■ **WHAT YOU SHOULD DO**:
Scan the listing below for the word "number", then copy each line that has it.

■ **GIVEN MATERIAL**:
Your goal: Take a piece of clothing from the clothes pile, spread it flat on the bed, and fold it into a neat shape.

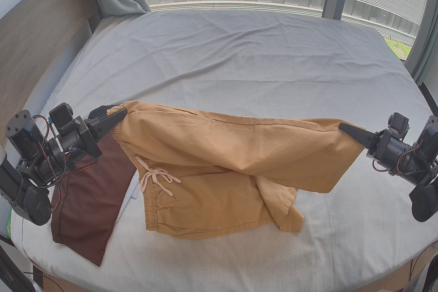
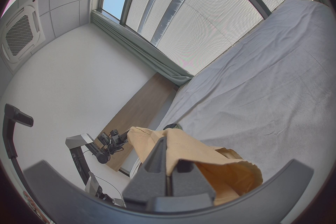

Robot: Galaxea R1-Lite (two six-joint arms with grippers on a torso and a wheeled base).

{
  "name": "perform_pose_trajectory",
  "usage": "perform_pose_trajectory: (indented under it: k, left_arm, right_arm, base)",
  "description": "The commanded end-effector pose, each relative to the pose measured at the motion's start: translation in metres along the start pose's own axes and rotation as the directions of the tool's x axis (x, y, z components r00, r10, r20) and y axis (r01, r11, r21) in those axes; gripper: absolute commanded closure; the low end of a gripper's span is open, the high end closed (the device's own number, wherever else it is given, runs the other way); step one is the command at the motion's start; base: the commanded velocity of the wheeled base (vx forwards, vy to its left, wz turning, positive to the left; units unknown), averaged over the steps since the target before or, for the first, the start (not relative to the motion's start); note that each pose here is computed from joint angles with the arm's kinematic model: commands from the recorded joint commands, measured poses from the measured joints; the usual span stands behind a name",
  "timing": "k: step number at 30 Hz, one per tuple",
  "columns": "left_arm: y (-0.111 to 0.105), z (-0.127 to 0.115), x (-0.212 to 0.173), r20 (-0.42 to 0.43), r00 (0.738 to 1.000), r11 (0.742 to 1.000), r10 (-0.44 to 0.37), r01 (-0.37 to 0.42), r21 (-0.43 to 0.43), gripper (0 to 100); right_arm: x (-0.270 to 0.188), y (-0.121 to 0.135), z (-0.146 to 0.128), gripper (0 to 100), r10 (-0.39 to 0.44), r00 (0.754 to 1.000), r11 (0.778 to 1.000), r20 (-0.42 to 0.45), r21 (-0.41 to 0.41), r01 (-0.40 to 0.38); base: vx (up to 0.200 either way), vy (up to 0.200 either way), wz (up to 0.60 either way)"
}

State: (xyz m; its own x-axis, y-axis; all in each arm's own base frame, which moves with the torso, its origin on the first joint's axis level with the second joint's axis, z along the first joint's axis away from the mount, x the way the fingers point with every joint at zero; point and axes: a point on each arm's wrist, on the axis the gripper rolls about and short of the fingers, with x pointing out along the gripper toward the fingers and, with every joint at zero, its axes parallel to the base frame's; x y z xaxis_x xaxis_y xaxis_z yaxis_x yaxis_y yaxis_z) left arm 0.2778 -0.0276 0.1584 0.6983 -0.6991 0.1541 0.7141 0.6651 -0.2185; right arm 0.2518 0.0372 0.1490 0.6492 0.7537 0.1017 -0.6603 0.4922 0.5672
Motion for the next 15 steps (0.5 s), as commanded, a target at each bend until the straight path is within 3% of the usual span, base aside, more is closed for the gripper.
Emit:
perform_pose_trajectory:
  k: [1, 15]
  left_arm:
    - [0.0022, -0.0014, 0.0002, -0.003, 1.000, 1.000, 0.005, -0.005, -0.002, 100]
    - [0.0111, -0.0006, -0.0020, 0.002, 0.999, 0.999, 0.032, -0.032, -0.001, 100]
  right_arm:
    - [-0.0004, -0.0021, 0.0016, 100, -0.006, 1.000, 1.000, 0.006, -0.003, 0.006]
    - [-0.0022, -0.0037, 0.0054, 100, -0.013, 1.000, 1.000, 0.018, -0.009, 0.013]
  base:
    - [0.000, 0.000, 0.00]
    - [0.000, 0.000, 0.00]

■ **ANSWER AREA**:
  "description": "The commanded end-effector pose, each relative to the pose measured at the motion's start: translation in metres along the start pose's own axes and rotation as the directions of the tool's x axis (x, y, z components r00, r10, r20) and y axis (r01, r11, r21) in those axes; gripper: absolute commanded closure; the low end of a gripper's span is open, the high end closed (the device's own number, wherever else it is given, runs the other way); step one is the command at the motion's start; base: the commanded velocity of the wheeled base (vx forwards, vy to its left, wz turning, positive to the left; units unknown), averaged over the steps since the target before or, for the first, the start (not relative to the motion's start); note that each pose here is computed from joint angles with the arm's kinematic model: commands from the recorded joint commands, measured poses from the measured joints; the usual span stands behind a name",
  "timing": "k: step number at 30 Hz, one per tuple",

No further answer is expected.